Problem to solve »
All entries should be copied exactly, none left out.

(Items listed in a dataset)
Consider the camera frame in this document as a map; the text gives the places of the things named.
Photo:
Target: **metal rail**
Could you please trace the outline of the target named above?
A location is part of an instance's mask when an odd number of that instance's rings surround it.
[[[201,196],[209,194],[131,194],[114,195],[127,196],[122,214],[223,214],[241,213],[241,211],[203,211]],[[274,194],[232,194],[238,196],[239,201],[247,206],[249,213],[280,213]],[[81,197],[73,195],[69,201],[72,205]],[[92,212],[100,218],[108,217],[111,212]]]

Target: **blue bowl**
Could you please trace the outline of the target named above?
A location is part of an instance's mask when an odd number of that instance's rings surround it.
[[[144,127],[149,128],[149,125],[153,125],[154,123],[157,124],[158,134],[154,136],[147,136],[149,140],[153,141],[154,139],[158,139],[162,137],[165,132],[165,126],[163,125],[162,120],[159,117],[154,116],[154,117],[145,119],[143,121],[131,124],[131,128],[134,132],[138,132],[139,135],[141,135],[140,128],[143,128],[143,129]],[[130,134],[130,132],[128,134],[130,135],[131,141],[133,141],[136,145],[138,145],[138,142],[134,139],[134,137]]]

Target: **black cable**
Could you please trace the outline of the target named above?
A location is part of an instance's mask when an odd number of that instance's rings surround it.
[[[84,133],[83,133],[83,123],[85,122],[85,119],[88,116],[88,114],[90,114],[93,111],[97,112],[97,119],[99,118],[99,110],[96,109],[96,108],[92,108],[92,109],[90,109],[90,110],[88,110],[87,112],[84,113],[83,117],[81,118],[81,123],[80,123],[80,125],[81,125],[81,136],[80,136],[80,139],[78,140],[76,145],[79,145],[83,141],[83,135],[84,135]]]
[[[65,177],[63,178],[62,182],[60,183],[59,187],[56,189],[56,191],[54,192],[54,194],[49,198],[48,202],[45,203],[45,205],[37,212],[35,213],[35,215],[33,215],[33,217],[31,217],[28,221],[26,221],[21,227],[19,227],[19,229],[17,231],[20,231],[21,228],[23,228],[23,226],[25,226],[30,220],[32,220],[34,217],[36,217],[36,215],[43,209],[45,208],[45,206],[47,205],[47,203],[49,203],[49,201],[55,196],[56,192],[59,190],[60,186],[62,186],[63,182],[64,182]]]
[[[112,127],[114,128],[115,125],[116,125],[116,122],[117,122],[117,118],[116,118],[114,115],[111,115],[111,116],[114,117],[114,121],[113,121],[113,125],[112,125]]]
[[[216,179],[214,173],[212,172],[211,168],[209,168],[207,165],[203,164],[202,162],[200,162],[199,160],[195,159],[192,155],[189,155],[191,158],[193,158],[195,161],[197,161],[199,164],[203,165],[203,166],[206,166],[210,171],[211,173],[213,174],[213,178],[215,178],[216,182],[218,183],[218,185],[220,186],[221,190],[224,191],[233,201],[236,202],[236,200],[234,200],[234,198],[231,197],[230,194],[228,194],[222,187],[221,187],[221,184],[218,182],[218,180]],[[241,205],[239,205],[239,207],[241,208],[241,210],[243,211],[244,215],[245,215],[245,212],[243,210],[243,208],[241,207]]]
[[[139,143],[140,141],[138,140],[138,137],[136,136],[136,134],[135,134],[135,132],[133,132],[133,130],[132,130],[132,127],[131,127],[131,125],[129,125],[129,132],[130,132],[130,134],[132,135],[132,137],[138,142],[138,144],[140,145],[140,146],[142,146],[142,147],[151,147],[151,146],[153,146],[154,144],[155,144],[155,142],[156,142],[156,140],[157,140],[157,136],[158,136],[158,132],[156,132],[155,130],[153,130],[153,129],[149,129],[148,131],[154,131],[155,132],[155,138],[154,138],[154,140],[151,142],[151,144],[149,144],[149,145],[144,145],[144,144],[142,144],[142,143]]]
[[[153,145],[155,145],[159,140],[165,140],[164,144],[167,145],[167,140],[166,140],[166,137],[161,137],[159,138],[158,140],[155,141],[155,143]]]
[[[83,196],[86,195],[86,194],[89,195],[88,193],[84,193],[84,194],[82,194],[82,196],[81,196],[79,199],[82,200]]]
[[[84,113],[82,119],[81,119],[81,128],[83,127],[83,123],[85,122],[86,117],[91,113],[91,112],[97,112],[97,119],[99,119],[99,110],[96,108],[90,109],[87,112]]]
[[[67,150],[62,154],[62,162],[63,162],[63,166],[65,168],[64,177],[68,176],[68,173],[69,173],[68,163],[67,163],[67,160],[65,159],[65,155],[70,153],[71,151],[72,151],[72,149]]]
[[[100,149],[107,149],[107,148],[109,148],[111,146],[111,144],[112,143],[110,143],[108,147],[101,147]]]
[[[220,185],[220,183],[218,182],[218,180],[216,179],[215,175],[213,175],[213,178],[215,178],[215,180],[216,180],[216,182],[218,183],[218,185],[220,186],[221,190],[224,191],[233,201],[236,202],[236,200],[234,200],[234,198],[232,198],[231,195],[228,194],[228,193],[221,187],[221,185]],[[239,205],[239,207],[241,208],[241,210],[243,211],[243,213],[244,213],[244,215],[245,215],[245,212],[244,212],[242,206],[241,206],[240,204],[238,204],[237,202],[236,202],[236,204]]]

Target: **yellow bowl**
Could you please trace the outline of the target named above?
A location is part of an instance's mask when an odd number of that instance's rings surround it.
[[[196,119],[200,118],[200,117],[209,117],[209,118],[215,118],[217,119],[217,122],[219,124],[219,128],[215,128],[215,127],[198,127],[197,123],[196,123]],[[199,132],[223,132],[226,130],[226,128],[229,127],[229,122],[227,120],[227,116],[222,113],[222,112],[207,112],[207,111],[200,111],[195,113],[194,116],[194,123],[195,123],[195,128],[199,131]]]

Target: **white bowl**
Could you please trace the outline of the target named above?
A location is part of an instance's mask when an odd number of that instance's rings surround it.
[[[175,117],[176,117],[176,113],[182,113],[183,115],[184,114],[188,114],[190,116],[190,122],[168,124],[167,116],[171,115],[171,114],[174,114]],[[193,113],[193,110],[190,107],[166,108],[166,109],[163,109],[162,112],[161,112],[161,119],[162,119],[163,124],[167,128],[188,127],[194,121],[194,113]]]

Task solution »
Consider the camera frame in this document as a map; the text gives the places of the things named.
Photo:
Target: **metal rail**
Could you please trace the outline of the target named above?
A location is part of an instance's mask when an odd number of that instance's rings surround it.
[[[201,196],[209,194],[131,194],[114,195],[127,196],[122,214],[223,214],[241,213],[241,211],[203,211]],[[274,194],[232,194],[238,196],[239,201],[247,206],[249,213],[280,213]],[[81,197],[73,195],[69,201],[72,205]],[[92,212],[100,218],[108,217],[111,212]]]

Target: **blue bowl**
Could you please trace the outline of the target named above?
A location is part of an instance's mask when an odd number of that instance's rings surround it.
[[[144,127],[149,128],[149,125],[153,125],[154,123],[157,124],[158,134],[154,136],[147,136],[149,140],[153,141],[154,139],[158,139],[162,137],[165,132],[165,126],[163,125],[162,120],[159,117],[154,116],[154,117],[145,119],[143,121],[131,124],[131,128],[134,132],[138,132],[139,135],[141,135],[140,128],[143,128],[143,129]],[[130,134],[130,132],[128,134],[130,135],[131,141],[133,141],[136,145],[138,145],[138,142],[134,139],[134,137]]]

Target: **black cable**
Could you please trace the outline of the target named above?
A location is part of an instance's mask when an odd number of that instance's rings surround it.
[[[84,133],[83,133],[83,123],[85,122],[85,119],[88,116],[88,114],[90,114],[93,111],[97,112],[97,119],[99,118],[99,110],[96,109],[96,108],[92,108],[92,109],[90,109],[90,110],[88,110],[87,112],[84,113],[83,117],[81,118],[81,123],[80,123],[80,125],[81,125],[81,136],[80,136],[80,139],[78,140],[76,145],[79,145],[83,141],[83,135],[84,135]]]
[[[65,177],[63,178],[62,182],[60,183],[59,187],[56,189],[56,191],[54,192],[54,194],[49,198],[48,202],[45,203],[45,205],[37,212],[35,213],[35,215],[33,215],[33,217],[31,217],[28,221],[26,221],[21,227],[19,227],[19,229],[17,231],[20,231],[21,228],[23,228],[23,226],[25,226],[30,220],[32,220],[34,217],[36,217],[36,215],[43,209],[45,208],[45,206],[47,205],[47,203],[49,203],[49,201],[55,196],[56,192],[59,190],[60,186],[62,186],[63,182],[64,182]]]
[[[112,127],[114,128],[115,125],[116,125],[116,122],[117,122],[117,118],[116,118],[114,115],[111,115],[111,116],[114,117],[114,121],[113,121],[113,125],[112,125]]]
[[[216,179],[214,173],[212,172],[211,168],[209,168],[207,165],[203,164],[202,162],[200,162],[199,160],[195,159],[192,155],[189,155],[191,158],[193,158],[195,161],[197,161],[199,164],[203,165],[203,166],[206,166],[210,171],[211,173],[213,174],[213,178],[215,178],[216,182],[218,183],[218,185],[220,186],[221,190],[224,191],[233,201],[236,202],[236,200],[234,200],[234,198],[231,197],[230,194],[228,194],[222,187],[221,187],[221,184],[218,182],[218,180]],[[241,205],[239,205],[239,207],[241,208],[241,210],[243,211],[244,215],[245,215],[245,212],[243,210],[243,208],[241,207]]]
[[[139,143],[140,141],[138,140],[138,137],[136,136],[136,134],[135,134],[135,132],[133,132],[133,130],[132,130],[132,127],[131,127],[131,125],[129,125],[129,132],[130,132],[130,134],[132,135],[132,137],[138,142],[138,144],[140,145],[140,146],[142,146],[142,147],[151,147],[151,146],[153,146],[154,144],[155,144],[155,142],[156,142],[156,140],[157,140],[157,136],[158,136],[158,132],[156,132],[155,130],[153,130],[153,129],[149,129],[148,131],[154,131],[155,132],[155,138],[154,138],[154,140],[151,142],[151,144],[149,144],[149,145],[144,145],[144,144],[142,144],[142,143]]]
[[[153,145],[155,145],[159,140],[165,140],[164,144],[167,145],[167,140],[166,140],[166,137],[161,137],[159,138],[158,140],[155,141],[155,143]]]
[[[83,196],[86,195],[86,194],[89,195],[88,193],[84,193],[84,194],[82,194],[82,196],[81,196],[79,199],[82,200]]]
[[[84,113],[82,119],[81,119],[81,128],[83,127],[83,123],[85,122],[86,117],[91,113],[91,112],[97,112],[97,119],[99,119],[99,110],[96,108],[90,109],[87,112]]]
[[[67,150],[62,154],[62,162],[63,162],[63,166],[65,168],[64,177],[68,176],[68,173],[69,173],[68,163],[67,163],[67,160],[65,159],[65,155],[70,153],[71,151],[72,151],[72,149]]]
[[[100,149],[107,149],[107,148],[109,148],[111,146],[111,144],[112,143],[110,143],[108,147],[101,147]]]
[[[220,185],[220,183],[218,182],[218,180],[216,179],[215,175],[213,175],[213,178],[215,178],[215,180],[216,180],[216,182],[218,183],[218,185],[220,186],[221,190],[224,191],[233,201],[236,202],[236,200],[234,200],[234,198],[232,198],[231,195],[228,194],[228,193],[221,187],[221,185]],[[239,205],[239,207],[241,208],[241,210],[243,211],[243,213],[244,213],[244,215],[245,215],[245,212],[244,212],[242,206],[241,206],[240,204],[238,204],[237,202],[236,202],[236,204]]]

Target: **yellow bowl**
Could you please trace the outline of the target named above?
A location is part of an instance's mask when an odd number of that instance's rings surround it.
[[[196,119],[200,118],[200,117],[209,117],[209,118],[215,118],[217,119],[217,122],[219,124],[219,128],[215,128],[215,127],[198,127],[197,123],[196,123]],[[199,132],[223,132],[226,130],[226,128],[229,127],[229,122],[227,120],[227,116],[222,113],[222,112],[207,112],[207,111],[200,111],[195,113],[194,116],[194,123],[195,123],[195,128],[199,131]]]

Target: **white bowl**
Could you please trace the outline of the target named above?
A location is part of an instance's mask when an odd number of that instance's rings surround it.
[[[175,117],[176,117],[176,113],[182,113],[183,115],[184,114],[188,114],[190,116],[190,122],[168,124],[167,116],[171,115],[171,114],[174,114]],[[193,113],[193,110],[190,107],[166,108],[166,109],[163,109],[162,112],[161,112],[161,119],[162,119],[163,124],[167,128],[188,127],[194,121],[194,113]]]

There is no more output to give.